• [Action item] Of the lines below, write out exactly those from the line with "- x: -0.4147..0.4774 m" through the line with "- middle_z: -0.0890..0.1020", both included, and skip the rest.

• [Source data]
=== Begin Enclosure ===

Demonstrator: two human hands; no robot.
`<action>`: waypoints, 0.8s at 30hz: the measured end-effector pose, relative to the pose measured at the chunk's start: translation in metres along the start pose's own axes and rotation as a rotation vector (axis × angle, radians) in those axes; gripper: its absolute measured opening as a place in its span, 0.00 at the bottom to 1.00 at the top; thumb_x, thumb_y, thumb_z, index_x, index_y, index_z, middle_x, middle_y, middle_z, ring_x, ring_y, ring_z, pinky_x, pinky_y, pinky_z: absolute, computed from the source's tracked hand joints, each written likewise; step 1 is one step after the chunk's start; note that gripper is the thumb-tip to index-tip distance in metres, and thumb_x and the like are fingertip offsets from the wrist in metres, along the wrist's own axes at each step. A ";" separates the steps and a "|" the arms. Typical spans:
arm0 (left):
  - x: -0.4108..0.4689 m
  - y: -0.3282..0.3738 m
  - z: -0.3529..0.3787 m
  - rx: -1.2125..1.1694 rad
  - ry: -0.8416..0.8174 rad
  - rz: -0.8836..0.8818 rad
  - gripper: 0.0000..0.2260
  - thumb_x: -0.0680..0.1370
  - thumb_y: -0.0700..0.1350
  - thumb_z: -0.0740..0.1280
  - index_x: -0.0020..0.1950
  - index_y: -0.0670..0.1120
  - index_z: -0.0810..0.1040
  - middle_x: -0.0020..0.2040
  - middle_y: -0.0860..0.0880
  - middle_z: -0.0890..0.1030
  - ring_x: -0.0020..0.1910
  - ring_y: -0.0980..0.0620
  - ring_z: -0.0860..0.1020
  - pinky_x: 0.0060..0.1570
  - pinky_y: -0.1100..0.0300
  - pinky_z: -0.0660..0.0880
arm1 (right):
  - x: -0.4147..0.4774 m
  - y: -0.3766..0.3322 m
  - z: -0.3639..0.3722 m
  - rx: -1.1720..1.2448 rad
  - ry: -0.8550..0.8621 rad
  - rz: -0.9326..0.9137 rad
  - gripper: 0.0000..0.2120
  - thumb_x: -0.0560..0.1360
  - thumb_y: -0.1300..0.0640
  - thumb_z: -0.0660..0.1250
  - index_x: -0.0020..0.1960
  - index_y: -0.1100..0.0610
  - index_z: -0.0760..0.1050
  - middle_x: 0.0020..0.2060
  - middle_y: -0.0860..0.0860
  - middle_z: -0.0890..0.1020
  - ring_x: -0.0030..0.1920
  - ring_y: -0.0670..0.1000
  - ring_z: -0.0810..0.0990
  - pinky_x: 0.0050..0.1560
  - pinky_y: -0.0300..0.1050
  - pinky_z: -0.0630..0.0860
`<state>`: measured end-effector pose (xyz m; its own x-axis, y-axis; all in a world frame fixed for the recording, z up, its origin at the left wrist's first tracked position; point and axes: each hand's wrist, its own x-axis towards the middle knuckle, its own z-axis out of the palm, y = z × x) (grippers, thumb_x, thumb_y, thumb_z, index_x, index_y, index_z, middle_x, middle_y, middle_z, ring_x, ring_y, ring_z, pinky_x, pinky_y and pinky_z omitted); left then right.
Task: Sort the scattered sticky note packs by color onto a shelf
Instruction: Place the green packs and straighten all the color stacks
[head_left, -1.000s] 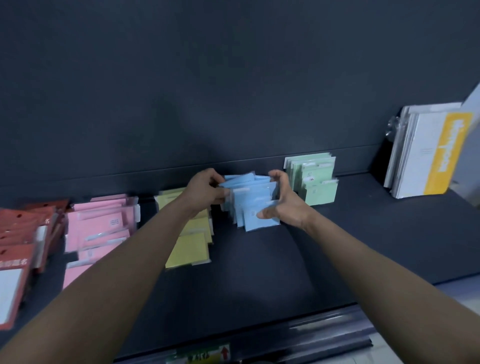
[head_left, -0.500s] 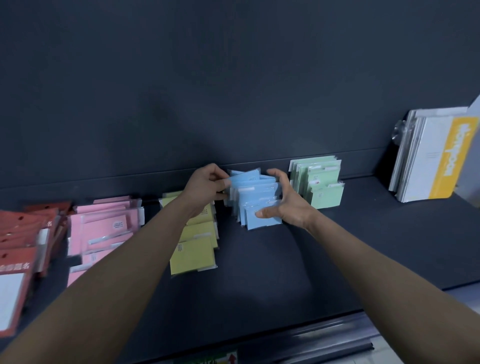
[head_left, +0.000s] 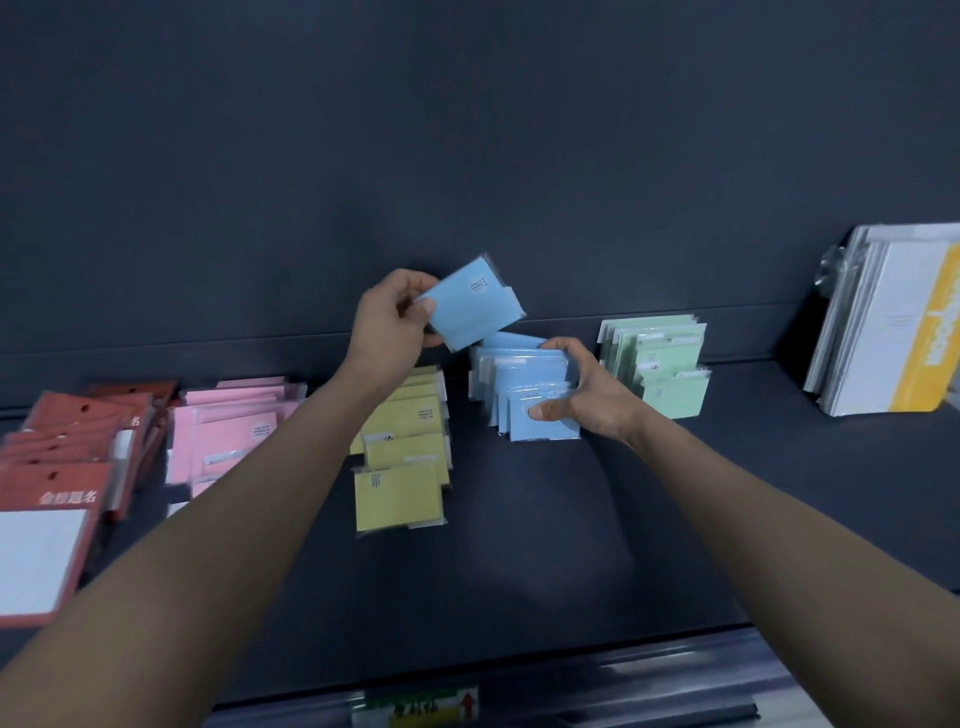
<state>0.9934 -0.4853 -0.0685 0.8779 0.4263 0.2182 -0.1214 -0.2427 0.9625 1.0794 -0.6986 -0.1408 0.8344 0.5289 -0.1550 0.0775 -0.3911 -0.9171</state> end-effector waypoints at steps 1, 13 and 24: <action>-0.004 0.001 0.000 0.035 -0.039 -0.002 0.07 0.80 0.34 0.58 0.50 0.44 0.74 0.47 0.48 0.77 0.48 0.51 0.77 0.42 0.60 0.81 | 0.001 0.000 0.000 -0.001 -0.001 -0.003 0.34 0.54 0.53 0.79 0.54 0.35 0.69 0.62 0.56 0.74 0.56 0.56 0.80 0.56 0.53 0.79; -0.025 -0.007 0.013 0.616 -0.189 0.116 0.03 0.76 0.39 0.64 0.48 0.45 0.73 0.45 0.50 0.76 0.41 0.49 0.75 0.34 0.59 0.72 | -0.004 0.000 -0.007 -0.075 -0.074 -0.004 0.36 0.68 0.68 0.73 0.62 0.36 0.64 0.63 0.53 0.70 0.57 0.56 0.77 0.56 0.50 0.78; 0.001 -0.011 0.031 0.685 -0.408 0.031 0.23 0.68 0.42 0.74 0.56 0.47 0.65 0.57 0.50 0.68 0.56 0.50 0.69 0.47 0.60 0.67 | -0.011 -0.006 -0.008 -0.147 -0.123 -0.023 0.35 0.69 0.72 0.68 0.64 0.41 0.64 0.54 0.52 0.72 0.47 0.50 0.75 0.49 0.46 0.78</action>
<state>1.0097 -0.5095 -0.0841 0.9951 0.0902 0.0396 0.0469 -0.7873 0.6148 1.0738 -0.7083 -0.1305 0.7589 0.6239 -0.1866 0.1821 -0.4785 -0.8590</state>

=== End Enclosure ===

• [Exercise response]
  - x: -0.4147..0.4774 m
  - y: -0.3766..0.3322 m
  - z: -0.3639..0.3722 m
  - rx: -1.1720..1.2448 rad
  - ry: -0.8550..0.8621 rad
  - rz: -0.9326..0.9137 rad
  - gripper: 0.0000..0.2120
  - thumb_x: -0.0560..0.1360
  - thumb_y: -0.1300..0.0640
  - thumb_z: -0.0660..0.1250
  - index_x: -0.0020..0.1960
  - index_y: -0.1100..0.0610
  - index_z: -0.0760..0.1050
  - middle_x: 0.0020..0.2060
  - middle_y: -0.0860..0.0860
  - middle_z: -0.0890..0.1020

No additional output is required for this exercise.